2. Denn es gab in 2005 keine „unrechtmäßig einbehaltenen überhöhten Entgelte“. Die damaligen Entgelte der GASAG waren angemessen, wie in nahezu 100 Prozessen vor verschiedenen Berliner Gerichten rechtsgültig festgestellt wurde. Kein Kunde hat zuviel bezahlt.

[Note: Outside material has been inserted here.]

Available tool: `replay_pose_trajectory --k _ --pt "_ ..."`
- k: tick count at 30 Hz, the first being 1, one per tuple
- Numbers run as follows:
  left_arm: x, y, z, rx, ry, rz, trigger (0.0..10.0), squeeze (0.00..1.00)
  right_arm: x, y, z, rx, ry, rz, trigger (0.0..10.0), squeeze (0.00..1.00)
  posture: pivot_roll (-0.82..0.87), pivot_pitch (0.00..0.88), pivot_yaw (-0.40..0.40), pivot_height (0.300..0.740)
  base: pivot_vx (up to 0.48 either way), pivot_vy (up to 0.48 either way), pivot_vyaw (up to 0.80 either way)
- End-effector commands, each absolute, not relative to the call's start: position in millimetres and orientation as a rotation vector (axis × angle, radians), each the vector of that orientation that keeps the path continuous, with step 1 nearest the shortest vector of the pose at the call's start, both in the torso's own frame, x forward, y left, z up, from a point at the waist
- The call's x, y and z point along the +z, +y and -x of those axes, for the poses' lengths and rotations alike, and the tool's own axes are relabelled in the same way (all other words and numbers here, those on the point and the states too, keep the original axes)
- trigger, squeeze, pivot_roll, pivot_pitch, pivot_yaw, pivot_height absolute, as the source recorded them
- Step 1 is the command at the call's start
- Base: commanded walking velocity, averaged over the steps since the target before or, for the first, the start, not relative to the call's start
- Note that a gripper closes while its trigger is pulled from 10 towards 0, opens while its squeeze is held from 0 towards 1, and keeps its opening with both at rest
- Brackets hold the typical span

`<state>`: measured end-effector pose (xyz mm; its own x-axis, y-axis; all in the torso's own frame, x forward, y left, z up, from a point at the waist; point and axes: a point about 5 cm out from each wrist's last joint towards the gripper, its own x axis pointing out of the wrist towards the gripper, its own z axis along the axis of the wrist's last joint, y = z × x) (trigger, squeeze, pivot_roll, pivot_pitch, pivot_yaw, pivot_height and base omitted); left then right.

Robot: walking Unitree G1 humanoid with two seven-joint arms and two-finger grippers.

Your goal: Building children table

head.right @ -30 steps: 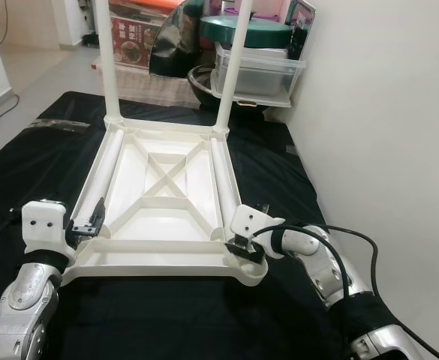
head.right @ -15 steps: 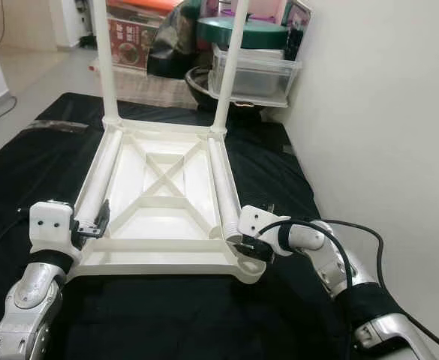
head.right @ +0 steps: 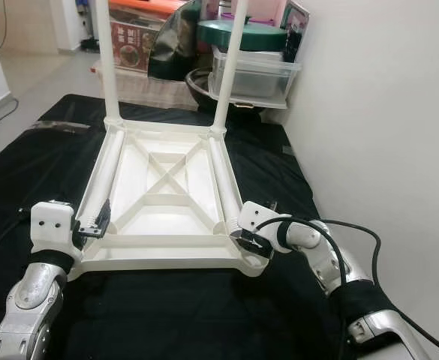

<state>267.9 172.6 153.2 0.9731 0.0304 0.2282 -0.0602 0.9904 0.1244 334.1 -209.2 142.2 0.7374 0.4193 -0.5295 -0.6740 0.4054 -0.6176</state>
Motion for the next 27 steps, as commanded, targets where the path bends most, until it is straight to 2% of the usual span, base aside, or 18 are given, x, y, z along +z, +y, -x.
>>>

3. Die GASAG hat sich unabhängig von der bis 2007 verwendeten und heute beanstandeten Preisklausel gegenüber ihren Kunden immer fair verhalten. Sie hat entsprechend der eigenen Bezugskostenentwicklung gehandelt, d. h. Preise erhöht und gesenkt. Preisvorteile hat die GASAG immer unverzüglich an ihre Kunden weitergegeben.
4. Die GASAG kann Kunden die 2005 und 2006 von ihr Erdgas zu angemessenen Preisen bezogen haben nicht „entschädigen“, da für die Kunden kein Schaden eingetreten ist.